The entries below contain a line with "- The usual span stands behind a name" and a line with "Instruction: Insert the". Quote exactly those two lines and all lines between them.

**Source data:**
= Beginning of Section =

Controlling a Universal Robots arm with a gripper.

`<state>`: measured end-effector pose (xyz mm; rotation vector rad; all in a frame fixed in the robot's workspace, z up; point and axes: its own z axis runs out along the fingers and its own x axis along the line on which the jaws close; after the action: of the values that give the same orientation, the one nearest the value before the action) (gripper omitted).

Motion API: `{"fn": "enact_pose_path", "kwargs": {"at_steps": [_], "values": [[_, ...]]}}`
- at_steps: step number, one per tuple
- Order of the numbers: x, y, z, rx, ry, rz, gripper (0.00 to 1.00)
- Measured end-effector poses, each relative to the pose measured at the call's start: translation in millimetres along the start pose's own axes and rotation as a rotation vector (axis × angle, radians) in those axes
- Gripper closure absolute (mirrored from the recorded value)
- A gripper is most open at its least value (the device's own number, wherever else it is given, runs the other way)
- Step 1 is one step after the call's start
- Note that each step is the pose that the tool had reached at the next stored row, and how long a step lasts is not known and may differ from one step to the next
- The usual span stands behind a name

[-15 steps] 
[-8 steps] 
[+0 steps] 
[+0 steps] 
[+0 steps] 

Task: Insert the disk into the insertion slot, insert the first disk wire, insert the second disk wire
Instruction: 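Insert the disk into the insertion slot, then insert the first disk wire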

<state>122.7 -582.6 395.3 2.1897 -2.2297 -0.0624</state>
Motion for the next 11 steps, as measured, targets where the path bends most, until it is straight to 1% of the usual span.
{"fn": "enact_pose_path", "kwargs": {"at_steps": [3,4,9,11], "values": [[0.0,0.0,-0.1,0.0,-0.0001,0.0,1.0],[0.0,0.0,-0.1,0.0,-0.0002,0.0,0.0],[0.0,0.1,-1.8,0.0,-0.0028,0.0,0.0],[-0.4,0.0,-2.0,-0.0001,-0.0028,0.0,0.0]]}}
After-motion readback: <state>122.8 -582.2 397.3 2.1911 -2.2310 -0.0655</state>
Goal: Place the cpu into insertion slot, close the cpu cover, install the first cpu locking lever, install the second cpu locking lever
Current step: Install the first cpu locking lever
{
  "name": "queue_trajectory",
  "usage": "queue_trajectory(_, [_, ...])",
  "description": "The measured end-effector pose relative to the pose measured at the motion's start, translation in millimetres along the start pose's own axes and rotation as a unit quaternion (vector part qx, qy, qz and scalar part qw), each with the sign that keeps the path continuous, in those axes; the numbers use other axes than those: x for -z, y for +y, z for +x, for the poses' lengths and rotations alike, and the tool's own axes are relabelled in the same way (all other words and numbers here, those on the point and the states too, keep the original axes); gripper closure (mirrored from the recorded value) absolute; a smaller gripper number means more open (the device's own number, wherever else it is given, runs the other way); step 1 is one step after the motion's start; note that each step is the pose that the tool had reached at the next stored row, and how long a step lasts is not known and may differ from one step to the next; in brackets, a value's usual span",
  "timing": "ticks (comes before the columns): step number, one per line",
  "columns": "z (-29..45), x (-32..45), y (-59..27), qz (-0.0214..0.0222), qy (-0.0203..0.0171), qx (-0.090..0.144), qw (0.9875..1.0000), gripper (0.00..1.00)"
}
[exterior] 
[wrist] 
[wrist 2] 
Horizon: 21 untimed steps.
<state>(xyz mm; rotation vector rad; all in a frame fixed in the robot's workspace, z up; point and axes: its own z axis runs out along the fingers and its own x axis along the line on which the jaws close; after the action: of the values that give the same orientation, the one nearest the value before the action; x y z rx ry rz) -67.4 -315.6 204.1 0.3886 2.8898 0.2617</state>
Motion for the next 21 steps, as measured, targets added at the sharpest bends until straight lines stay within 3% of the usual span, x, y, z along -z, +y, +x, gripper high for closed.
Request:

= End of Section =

**YOUR RESPONSE:**
- The usual span stands behind a name

[-15 steps] 
[-8 steps] 
[+0 steps] 
[+0 steps] 
[+0 steps] 

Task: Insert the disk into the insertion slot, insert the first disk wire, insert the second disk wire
Instruction: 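Insert the disk into the insertion slot, then insert the first disk wire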

No further output is required for this answer.